Кафа шагнула к двери, прикрыла ее и, перейдя камеру, остановилась под солнцем, спиной к окну. Теперь Лох почти не различал ее лица.
— Я хочу верить вам, подхорунжий, — заговорила она веселым ироничным голосом, накидывая руки на подоконник. — Рискните еще раз. Оставьте открытыми все выходы на моем пути. Зная, что это мое, я пойду с полным доверием и подивлюсь вашему великодушию. Заметано?
Глаза Кафы смеялись.
— Мои ключи открывают только тюремную карету, — хмуро ответил Лох.
— А чего трепаться тогда? Друг, друг, океан...
— Сейчас, сейчас. Черт! Дико хочу курить. — С лица Лоха глядело страдание. — Савватеев!
В притворе засиял пряжкой и пуговицами мордастый улыбающийся Савватеев, с багровой ладонью на прижатой к бедру шашке.
— Распорядись, братец, насчет коляски... Да, трубку!
Принимая глиняную трубочку, Лох покосился на Кафу.
— Не беспокойтесь, Ольга Корнеевна, курить я не стану. Вы разрешаете? Преклоняюсь! — Обкуренный палец торопливо потоптал щепотку табака в трубке. — Преклоняюсь, преклоняюсь!
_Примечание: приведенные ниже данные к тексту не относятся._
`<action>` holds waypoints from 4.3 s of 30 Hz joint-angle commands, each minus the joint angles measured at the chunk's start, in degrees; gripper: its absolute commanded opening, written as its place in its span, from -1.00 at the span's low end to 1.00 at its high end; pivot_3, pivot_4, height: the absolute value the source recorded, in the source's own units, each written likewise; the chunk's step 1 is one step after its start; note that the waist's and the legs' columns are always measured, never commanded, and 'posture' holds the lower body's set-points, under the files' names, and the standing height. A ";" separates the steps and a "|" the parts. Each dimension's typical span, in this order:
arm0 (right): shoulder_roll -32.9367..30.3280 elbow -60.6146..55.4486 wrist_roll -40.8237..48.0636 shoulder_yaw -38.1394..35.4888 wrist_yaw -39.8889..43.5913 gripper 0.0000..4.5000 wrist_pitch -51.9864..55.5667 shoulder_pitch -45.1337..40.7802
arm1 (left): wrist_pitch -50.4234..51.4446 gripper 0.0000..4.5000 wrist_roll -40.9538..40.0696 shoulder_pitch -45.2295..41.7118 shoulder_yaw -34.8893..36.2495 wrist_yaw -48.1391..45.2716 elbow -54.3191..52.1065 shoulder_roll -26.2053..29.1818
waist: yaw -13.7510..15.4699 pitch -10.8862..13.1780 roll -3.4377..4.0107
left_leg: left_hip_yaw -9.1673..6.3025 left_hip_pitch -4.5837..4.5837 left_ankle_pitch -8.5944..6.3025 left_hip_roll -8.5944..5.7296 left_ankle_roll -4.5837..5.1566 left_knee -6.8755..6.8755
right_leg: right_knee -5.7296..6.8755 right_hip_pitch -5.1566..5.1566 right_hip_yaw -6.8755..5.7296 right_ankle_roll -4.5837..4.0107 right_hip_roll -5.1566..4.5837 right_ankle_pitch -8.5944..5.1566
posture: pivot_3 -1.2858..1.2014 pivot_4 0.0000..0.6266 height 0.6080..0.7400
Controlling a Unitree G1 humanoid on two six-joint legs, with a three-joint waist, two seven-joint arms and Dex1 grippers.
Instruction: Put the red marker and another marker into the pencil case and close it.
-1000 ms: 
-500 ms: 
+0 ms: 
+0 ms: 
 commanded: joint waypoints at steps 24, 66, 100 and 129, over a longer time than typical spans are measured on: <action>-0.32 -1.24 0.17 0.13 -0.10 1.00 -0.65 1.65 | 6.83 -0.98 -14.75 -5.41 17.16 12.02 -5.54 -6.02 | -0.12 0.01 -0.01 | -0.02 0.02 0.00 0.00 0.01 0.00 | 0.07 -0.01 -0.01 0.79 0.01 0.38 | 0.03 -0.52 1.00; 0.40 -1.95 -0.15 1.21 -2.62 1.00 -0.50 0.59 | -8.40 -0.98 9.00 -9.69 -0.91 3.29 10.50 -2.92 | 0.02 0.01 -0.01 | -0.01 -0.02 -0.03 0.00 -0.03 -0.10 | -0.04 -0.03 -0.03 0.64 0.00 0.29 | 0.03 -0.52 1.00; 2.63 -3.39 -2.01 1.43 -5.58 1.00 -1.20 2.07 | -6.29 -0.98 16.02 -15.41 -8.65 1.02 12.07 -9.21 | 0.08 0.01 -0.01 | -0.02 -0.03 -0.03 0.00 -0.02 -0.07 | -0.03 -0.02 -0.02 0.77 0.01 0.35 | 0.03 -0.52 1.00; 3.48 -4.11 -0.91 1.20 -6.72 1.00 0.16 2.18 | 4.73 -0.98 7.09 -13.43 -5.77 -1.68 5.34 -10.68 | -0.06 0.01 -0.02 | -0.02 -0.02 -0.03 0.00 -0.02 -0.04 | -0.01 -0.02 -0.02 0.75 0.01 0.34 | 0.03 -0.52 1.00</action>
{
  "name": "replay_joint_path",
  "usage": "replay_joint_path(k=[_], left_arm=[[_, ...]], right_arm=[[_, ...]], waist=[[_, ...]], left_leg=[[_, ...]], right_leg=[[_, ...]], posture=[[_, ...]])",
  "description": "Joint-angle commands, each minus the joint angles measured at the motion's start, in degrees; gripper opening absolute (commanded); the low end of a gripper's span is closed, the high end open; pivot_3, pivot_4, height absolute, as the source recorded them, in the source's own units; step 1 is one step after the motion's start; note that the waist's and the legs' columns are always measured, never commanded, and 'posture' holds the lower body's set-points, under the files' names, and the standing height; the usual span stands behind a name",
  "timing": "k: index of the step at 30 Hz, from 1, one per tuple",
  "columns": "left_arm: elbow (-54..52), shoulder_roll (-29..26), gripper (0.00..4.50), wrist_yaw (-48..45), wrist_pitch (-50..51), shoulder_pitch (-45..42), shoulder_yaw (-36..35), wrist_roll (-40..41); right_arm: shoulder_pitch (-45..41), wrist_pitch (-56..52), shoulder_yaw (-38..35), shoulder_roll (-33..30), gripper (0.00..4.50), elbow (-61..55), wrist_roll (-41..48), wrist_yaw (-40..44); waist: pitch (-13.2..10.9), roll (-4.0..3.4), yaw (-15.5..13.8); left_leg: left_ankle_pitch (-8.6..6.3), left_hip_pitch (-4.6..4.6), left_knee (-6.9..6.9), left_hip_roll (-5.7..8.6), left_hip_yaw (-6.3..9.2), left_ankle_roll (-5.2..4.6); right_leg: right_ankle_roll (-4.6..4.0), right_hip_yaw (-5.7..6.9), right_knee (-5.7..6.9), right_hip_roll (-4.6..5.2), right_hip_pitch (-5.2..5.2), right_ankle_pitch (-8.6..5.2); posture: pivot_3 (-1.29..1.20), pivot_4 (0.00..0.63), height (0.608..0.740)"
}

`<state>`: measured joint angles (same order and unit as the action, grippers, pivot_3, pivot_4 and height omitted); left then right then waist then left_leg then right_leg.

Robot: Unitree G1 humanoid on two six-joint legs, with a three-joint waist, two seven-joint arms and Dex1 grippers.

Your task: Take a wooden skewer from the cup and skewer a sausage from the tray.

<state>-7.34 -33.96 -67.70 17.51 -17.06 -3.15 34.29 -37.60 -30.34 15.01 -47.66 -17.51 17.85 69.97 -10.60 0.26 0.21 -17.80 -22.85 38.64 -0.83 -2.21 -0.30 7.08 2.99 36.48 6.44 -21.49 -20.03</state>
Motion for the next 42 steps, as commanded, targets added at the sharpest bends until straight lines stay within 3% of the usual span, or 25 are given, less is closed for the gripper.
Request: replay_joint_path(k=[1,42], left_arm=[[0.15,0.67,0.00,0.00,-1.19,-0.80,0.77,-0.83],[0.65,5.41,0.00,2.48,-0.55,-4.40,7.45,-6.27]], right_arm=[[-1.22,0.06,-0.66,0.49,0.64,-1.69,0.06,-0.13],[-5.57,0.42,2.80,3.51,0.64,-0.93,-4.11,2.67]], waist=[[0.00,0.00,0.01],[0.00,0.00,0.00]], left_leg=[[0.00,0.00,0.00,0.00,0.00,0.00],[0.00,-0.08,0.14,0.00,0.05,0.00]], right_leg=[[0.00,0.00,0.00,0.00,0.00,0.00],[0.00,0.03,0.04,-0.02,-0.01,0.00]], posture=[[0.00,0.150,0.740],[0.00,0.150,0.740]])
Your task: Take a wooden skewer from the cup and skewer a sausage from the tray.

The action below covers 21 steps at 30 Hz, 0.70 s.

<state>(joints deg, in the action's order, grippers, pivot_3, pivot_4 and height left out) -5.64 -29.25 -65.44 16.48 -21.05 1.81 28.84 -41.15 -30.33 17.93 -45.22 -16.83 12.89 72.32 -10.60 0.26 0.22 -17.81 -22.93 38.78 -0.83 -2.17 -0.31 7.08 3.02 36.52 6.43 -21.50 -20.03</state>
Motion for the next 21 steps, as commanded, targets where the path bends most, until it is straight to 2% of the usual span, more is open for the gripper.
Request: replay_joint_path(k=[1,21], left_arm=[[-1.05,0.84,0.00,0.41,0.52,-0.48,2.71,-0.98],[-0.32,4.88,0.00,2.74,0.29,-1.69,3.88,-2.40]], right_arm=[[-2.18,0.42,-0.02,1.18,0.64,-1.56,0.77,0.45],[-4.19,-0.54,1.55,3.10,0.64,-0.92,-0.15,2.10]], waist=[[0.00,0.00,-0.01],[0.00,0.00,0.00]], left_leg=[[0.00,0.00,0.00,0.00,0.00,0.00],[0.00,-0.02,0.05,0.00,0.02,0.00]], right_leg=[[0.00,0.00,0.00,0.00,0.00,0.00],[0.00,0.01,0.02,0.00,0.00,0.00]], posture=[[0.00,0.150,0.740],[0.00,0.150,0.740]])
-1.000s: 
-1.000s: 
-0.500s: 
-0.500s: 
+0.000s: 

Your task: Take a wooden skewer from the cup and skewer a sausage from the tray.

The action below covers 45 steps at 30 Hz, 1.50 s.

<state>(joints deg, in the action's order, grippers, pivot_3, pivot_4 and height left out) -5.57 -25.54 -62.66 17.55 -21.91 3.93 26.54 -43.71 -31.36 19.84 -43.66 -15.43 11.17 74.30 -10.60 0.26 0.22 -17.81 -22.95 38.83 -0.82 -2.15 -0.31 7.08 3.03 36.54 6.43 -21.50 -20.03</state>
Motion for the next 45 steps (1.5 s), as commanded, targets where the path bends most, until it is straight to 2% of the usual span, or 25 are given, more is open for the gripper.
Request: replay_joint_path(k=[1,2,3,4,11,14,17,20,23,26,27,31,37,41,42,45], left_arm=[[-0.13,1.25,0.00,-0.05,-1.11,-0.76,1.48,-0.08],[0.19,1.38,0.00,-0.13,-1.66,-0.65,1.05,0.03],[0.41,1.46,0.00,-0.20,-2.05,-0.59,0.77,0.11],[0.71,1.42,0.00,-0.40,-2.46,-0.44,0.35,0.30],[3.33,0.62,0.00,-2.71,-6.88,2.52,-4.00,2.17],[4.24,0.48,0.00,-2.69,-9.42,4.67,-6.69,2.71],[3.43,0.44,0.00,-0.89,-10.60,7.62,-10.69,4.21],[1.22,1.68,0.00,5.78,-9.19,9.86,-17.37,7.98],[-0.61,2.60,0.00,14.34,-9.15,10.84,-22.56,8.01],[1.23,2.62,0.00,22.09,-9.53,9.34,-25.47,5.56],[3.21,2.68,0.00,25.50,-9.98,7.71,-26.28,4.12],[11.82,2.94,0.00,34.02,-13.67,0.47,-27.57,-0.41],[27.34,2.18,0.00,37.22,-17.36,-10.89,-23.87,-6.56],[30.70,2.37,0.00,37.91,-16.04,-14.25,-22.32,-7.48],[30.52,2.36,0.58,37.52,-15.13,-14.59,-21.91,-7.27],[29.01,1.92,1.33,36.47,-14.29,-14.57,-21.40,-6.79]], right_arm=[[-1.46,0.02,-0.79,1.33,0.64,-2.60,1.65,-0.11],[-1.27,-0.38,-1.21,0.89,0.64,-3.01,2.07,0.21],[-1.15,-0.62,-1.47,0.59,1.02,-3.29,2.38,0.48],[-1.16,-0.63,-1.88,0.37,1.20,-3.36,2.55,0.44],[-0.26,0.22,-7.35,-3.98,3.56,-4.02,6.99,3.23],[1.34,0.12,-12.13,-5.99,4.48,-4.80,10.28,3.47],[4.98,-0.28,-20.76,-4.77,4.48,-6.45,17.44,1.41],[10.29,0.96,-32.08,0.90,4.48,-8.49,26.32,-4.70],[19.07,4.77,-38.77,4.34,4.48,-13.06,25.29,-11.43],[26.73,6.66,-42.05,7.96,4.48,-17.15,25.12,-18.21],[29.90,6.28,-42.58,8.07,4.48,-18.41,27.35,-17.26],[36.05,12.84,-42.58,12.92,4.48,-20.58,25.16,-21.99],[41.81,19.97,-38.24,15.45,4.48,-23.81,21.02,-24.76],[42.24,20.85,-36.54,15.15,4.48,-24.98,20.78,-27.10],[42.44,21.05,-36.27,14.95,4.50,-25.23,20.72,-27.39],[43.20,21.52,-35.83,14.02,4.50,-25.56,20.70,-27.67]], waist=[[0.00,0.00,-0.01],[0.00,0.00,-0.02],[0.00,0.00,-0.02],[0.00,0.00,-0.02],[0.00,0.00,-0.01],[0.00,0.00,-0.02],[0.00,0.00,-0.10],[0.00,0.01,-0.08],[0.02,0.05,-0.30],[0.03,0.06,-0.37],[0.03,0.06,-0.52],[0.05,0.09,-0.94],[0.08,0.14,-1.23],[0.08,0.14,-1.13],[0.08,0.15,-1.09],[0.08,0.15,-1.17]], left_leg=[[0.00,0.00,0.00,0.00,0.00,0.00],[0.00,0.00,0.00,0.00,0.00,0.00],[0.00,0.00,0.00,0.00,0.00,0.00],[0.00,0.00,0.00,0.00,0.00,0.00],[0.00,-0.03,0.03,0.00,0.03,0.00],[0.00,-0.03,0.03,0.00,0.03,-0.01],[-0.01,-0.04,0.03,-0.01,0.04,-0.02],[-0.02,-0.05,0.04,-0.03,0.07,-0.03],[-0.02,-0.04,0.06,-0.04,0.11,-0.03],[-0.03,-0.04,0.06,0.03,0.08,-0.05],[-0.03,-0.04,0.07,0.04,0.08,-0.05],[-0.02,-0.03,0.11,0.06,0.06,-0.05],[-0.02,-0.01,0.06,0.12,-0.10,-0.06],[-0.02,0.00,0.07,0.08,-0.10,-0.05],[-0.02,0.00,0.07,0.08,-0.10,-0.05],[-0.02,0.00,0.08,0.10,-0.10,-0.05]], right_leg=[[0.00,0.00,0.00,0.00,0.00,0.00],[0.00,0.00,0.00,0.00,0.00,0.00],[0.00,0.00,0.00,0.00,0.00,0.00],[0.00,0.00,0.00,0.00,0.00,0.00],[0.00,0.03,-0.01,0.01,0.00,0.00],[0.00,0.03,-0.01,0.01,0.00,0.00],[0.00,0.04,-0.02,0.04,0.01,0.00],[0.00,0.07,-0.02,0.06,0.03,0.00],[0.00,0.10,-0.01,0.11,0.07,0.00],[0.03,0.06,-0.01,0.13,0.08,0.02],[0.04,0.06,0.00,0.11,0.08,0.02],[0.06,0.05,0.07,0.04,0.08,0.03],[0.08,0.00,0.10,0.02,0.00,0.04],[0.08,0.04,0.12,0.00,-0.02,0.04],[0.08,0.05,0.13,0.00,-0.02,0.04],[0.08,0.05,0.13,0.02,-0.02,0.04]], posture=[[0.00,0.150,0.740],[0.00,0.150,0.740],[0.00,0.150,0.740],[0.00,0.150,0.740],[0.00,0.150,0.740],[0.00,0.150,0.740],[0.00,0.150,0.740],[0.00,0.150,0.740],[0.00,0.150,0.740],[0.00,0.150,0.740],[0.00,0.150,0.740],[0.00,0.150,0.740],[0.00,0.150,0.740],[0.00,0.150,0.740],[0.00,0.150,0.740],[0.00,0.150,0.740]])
Затрепетал огонечек. Подбеливая китайские усики, дым светлел и таял.
Савватеев вышел.
— Я привез вам письмо из Праги, — сказал Лох, растягивая рот в сладкой улыбке. — От кого? Ну, ну, будто не знаете. От вашей милой сестрицы, конечно.
— Это невозможно.
— Отчего же. Прага, разумеется, в тридесятом царстве, но письма оттуда идут исправно и скоро. Надушенные послания, к примеру, не успевают потерять запаха.
— Что ж, покажите тогда.
— Показать? Что вы! Письмо — ваше, и я почту за великое счастье отдать его вам в полное обладание. Было бы насилием, варварством не отдать его вам в полное обладание.
Говоря эти слова, Лох ничего не доставал и даже не двигался, будто говорил о неблизком будущем, а письмо должен был вручить кто-то другой. Кафа понимала теперь, какую паутину плетет этот полукитаец, полурусский, угадывала, что таилось за объявленной им миссией друга. Он стоял боком к ней, напоминая ту сонную круглую рыбу, которая жирует в нечистой воде у мясных боен. Зада у подхорунжего не было, зато были шикарные сапоги на дамском подборе, крепкие ляжки, упоенно сиявший на солнце парадный пояс генерала и лампас в полштанины. Лицо, почти красивое, портили усики и заискивающая улыбка.
— Поймите, — убеждал он, — письмо — ваше и будет ваше. Но вот штука: я получил его под условием. Выпросил, вымолил у капризного и жестокого начальника. Жестокого! — Оглядка на выход и шепот единомышленника. — При этом я обязался, я не мог не обязаться получить у вас разъяснения о людях и событиях, на которые нашла возможность указать ваша сестрица.